Social workers and local authorities should avoid using section 20 arrangements in cases involving unaccompanied asylum seeking children, an expert has warned.
Jon Fayle, an independent reviewing officer and vice chair of the National Association of Independent Reviewing Officers, told social workers at Community Care Live that setting up the voluntary care arrangements for children without parents in this country was “absolutely the wrong use”.
Fayle said, in his view, use of section 20 in such situations risked being “negligent and disgraceful” because the children do not have parents in this country to be involved in key decisions, and section 20 does not give the local authority parental responsibility.
He said: “[Unaccompanied asylum seeking children] have no-one available to make key decisions in their lives about health treatment or schools. Various important decisions about their life cannot be made by a local authority under a section 20 agreement – but they do.”
His comments were in contrast to recently published guidance by the Association of Directors of Children’s Services, Cafcass and Association of Directors of Social Services Cymru, which described the use of section 20 for unaccompanied children from abroad, including those seeking asylum, as positive.
Compulsion by disguise
In a wide-ranging session on section 20, Fayle addressed the practice implications of recent judicial criticism of local authorities’ use of the arrangements.
He referenced Re N, a case where family court chief James Munby identified widespread ‘misuse and abuse’ of the arrangement and issued new guidance. He also pointed to guidance from Judge Bellamy that section 20 consent should not be “used as compulsion by disguise”.
Fayle argued that in some circumstances it would be “reasonable” for local authorities to tell a parent “we hope we can work with you in trust and cooperation and we hope we don’t need to go to court, but we do have to sort this out.

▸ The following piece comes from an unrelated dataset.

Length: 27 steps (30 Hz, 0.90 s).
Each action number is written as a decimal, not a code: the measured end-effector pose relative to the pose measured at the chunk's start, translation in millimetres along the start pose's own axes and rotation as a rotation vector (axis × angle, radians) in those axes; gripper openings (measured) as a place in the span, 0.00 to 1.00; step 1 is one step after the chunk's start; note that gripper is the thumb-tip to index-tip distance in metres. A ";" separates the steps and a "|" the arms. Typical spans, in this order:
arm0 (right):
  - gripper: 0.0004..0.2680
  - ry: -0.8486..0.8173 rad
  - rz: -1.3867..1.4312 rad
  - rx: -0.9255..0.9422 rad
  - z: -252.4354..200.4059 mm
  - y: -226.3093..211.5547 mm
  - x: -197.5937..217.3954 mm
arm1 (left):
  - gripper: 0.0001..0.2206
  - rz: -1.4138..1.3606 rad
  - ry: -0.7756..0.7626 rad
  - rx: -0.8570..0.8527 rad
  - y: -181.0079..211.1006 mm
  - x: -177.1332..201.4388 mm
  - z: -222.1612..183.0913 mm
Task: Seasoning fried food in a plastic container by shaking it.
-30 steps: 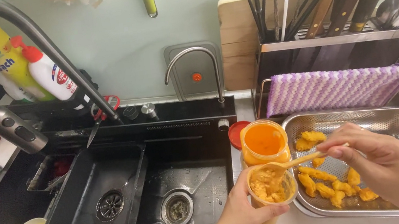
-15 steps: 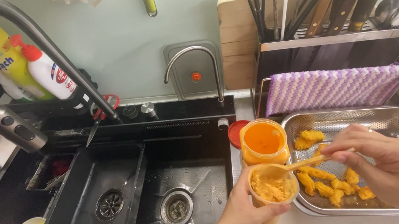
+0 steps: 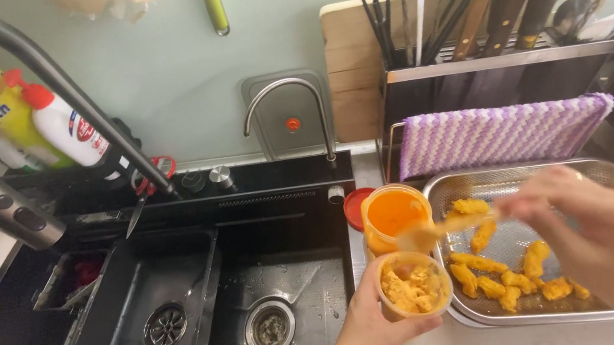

I hope we can do this on the basis of a voluntary agreement however you need to know that if we can’t get this agreement we may have to consider thinking about care proceedings”.
However he said it would be “unreasonable” to tell a parent that if they didn’t sign a section 20 agreement they would go to court.
Fayle said section 20 was “terribly susceptible to potential misuse”, adding: “The most common concern, the most common abuse, that I’ve come across in my time as an independent reviewing officer has been the misuse of section 20, sometimes the abuse of section 20, sometimes completely unlawful practice that I have observed”.